If I were a rich man: The Life of Jan Peerce
Hosted by Isaac Stern
Directed by Peter Rosen and Larry Peerce
Original release 1991
EUROARTS CLASSIC ARCHIVE DVD 2058328 [59:00]
Although co-director Peter Rosen’s booklet note boldly claims that “since Jan Peerce’s death in 1984, the music world has come to realise more fully the extent of its loss”, that is, at the very least, a somewhat questionable assertion.
Fine singer though he was, I would suggest that Peerce is remembered today by, primarily, two groups of people. On the one hand there are Toscanini aficionados who recall him as one of the conductor’s tenors of choice in the last phase of his career, memorably seen and heard belting out national anthems with gusto in the 1943 wartime propanda film of Verdi’s Hymn of the Nations. On the other, there are apparently still many people who rate his chart-topping recording of the mawkishly sentimental popular song The Bluebird of Happiness as one of the formative experiences of their lives. If you don’t believe me, take a look at the on-line comments made by listeners to its YouTube incarnation.
For everyone else, I’ll briefly outline this film’s account of Jan Peerce’s career – which, compared to the path followed by most well-known operatic performers, is, to say the least, somewhat out of the ordinary.
Born Jacob Pincus Perelmuth in New York City in 1904, the boy had no formal musical training but gained valuable experience singing in choirs and as a solo cantor in synagogues before becoming a violinist and singer in dance-bands under the name “Pinky Pearl”.
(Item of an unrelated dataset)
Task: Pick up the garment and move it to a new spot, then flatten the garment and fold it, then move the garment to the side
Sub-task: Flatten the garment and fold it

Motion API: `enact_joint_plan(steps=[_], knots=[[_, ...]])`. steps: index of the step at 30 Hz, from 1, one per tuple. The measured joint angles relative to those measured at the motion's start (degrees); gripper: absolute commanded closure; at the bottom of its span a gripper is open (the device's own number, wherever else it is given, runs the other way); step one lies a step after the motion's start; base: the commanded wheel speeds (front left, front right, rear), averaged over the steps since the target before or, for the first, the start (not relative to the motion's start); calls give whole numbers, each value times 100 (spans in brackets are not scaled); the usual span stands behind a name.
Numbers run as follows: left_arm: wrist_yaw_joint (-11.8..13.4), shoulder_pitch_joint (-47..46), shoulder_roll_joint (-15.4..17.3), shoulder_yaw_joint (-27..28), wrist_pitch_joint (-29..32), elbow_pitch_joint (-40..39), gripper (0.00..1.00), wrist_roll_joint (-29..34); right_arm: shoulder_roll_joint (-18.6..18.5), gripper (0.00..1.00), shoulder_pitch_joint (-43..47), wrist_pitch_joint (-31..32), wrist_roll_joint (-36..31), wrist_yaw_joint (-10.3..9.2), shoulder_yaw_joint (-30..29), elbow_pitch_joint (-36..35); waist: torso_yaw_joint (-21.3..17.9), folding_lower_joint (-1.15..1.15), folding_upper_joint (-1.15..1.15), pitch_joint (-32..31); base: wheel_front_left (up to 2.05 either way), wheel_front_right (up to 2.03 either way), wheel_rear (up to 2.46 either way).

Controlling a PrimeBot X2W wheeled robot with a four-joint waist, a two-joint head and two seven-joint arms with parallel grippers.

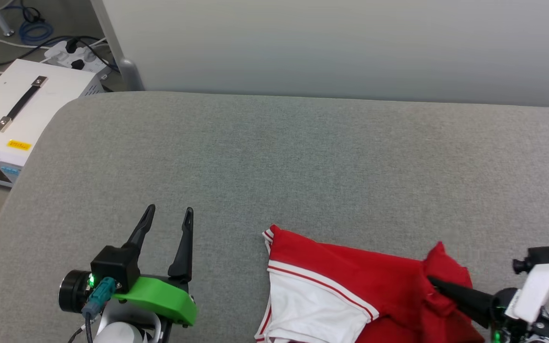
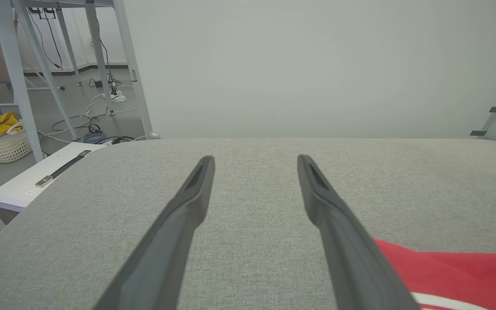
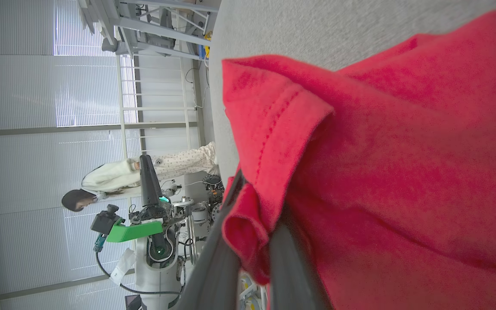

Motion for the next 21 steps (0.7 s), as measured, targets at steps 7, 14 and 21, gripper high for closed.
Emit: enact_joint_plan(steps=[7, 14, 21], knots=[[-8, -25, -54, -37, -2, -14, 0, -5, 13, 100, -34, -724, 745, 0, 1356, 138, 272, 0, 0, 85, 0, 0, 0], [-9, -218, -131, -36, -38, -10, 0, -5, 31, 100, -416, -1621, 1211, 0, 2757, 260, 517, 0, 0, 464, 0, 0, 0], [-56, -352, -271, -41, -47, 80, 0, -3, 31, 76, -504, -2261, 893, -1, 3187, 687, 635, 0, 0, 731, 0, 0, 0]])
In 1932 he auditioned at Radio City Music Hall and, performing popular repertoire, was initially dismissed by the conductor Ernö Rapée with the withering remark “You’ll never make it. What are you doing here? Go back to playing your weddings and bar mitzvahs and dances”. Rapée changed his mind, though, after hearing Peerce sing La donna è mobile and offered him the job of resident tenor, required to sing the widest range of repertoire from popular songs to Wagner. Though initially scheduled to perform only during intermissions and anonymously from behind a curtain (he became known as the “phantom voice”!), he soon achieved featured billing – first as “John Pierce” and later, when the singer himself thought that a more “ethnic” sounding name would suit him better, “Jan Peerce”.
After a successful 1938 audition (Una furtiva lagrima, this time) with Toscanini, who’d first heard him performing in a regular weekly radio broadcast, a close personal and professional relationship developed. Interviewed on film, Peerce credited the conductor with definitively establishing his “classical” credentials in the eyes of both impresarios and the public. By 1941 he had made the move from music hall to concert hall circuit, recording studio and the Metropolitan Opera - eventually clocking up 205 performances in 11 operas, along with another 119 on tour.
Peerce still, however, kept popular songs – often from musical theatre - in his repertoire. He featured many of them on regular worldwide tours where his insistence on eating only kosher food sometimes caused notable difficulties. In 1971 he made his Broadway debut, playing the lead in Fiddler on the roof. He retired in 1982, two years before his death.
This film, originally made for television, is introduced and narrated by Peerce’s longtime friend Isaac Stern who emphasises right from the start that the tenor only achieved success by those long years of hard work in his 20s and 30s when he “paid his dues” and followed his own credo of “study, work, develop, learn – and never give up, never give up.” In truth, that “unknown” period is the most fascinating of his career for, once he had attained success and had to conform to the expected public image of a star performer - as exemplified in some quite cringe-making 1950s TV interviews that are included in the film - it’s clear that he became less interestingly individual.
Co-directed by Peerce’s son Larry, If I were a rich man also puts considerable emphasis on the singer’s Jewish heritage. He insisted on singing in Yiddish in Cold War-era Russia in spite of official Soviet disapproval, visited Israel no less than 36 times and insisted to Stern that his early experience in synagogues had had a key influence on the direction of his later musical career: “Whether you sing as a cantor, or if you sing opera, there’s not a great difference ... because if you sing of love and you sing towards a girl, and you sing of love towards God, there must be the same intensity.”
Plentifully illustrated by some fascinating film clips from all stages of Peerce’s long and in many ways unconventional career and winningly hosted and narrated by Stern, the film gives us a valuable insight into the singer’s life and work. My limited knowledge of Judaism means that I don’t know whether that religion promotes individuals to anything like sainthood. If it does, this hagiographic film could easily form part of the case for its subject’s beatification. As that remark suggests, though, the overall tone is rather one-sided and uncritical. Perhaps if the film were to be remade today, rather more objectively and without such close involvement by Peerce family members and friends, some interesting questions that were ignored and so went unanswered in 1990 might be addressed. As it is, I guess that we should, on balance, be grateful for this reminder of a fine singer whose career was, in many ways, unique and remarkable.
Rob Maynard
A reminder of a fine singer whose career was unique and remarkable.